Let $R$ be a commutative ring with unity. If $a_1, a_2, \ldots,a_k ∈ R$, prove that $I = \{a_1r_1 + a_2r_2 + \cdots + a_kr_k \mid r_1, r_2, \ldots, r_k ∈R\}$ is an ideal of $R$.

I wanted to start by showing that $I$ is a subring of $R$, but I'm stuck trying to show that $I$ is nonempty. It's not clear to me from the problem statement that the zero element or the unity element are necessarily in $a_1, a_2, \ldots ,a_k$ or $r_1, r_2, \ldots ,r_k$.
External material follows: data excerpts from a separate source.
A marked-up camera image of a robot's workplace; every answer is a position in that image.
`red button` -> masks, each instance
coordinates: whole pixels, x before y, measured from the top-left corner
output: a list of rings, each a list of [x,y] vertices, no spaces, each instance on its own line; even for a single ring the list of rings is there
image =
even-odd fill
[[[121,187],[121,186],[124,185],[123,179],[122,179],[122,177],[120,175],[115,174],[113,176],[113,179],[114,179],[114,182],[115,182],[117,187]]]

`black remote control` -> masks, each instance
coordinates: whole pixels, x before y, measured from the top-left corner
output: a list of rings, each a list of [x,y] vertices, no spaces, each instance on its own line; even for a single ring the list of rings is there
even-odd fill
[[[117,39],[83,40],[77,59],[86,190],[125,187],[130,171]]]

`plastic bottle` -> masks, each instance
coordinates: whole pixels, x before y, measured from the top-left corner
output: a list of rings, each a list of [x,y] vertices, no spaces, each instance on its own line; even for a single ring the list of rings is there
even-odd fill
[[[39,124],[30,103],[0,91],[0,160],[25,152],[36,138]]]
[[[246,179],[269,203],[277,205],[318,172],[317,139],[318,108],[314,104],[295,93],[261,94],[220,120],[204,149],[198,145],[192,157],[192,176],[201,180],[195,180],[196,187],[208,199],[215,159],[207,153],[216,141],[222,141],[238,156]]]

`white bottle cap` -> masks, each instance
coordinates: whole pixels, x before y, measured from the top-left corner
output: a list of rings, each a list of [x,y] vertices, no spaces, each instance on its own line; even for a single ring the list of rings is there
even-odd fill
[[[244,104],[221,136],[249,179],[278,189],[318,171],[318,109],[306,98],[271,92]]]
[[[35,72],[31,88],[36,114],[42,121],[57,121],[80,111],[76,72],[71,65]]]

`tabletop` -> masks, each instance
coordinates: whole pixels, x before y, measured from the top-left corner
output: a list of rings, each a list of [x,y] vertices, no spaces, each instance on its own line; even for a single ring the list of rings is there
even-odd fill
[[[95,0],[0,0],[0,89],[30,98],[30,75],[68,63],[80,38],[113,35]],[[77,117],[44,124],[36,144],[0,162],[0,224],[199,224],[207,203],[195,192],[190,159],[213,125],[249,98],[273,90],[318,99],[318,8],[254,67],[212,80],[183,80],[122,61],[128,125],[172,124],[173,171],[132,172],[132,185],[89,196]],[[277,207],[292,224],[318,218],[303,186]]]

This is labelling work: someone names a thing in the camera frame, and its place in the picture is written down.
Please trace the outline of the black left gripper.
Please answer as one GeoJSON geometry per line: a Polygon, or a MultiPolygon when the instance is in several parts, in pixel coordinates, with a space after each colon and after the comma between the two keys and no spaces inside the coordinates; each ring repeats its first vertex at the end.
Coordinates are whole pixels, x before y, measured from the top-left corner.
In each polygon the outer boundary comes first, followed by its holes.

What am I missing? Isn't it possible that the zero and the unity are not in either of these two subsets of $R$?

Answer 1

Why would you expect the unit element to be in $I$? Ideals do not generally contain the unit element. For example, the set $\{0, \pm 6, \pm12, \pm18,\ldots\}$ of all integer multiples of $6$ is an ideal in $\mathbb Z.$

The zero element is in $I$ because that is the case in which $r_1=\cdots=r_k=0.$

Answer 2

Proof: Clearly $I$ is non empty subring of $(R, +, \circ)$ as addictive identity

$e \in I$ and $I$ is ring under the operations of $(R, + , \circ)$ ring. Now for any $r \in R$ we need to show $r \circ \mathbb{i}$ is in $I$.

Where $\mathbb{i} = a_1.r_1 + \cdots + a_k.r_k$ is any element in $I$. Consider $r \circ \mathbb{i} = a_1.r_1.r + \cdots + a_k.r_k.r$

[Note that: Ring is commutative]

Or

$r \circ \mathbb{i} = a_1.r_1' + \cdots + a_k.r_k'$

where $r_i.r =r_i'$ for some $r_i' \in R$

So $r \circ \mathbb{i} \in I$ [by the definition of $I$.]

And so $I$ is ideal of $(R, +, \circ)$.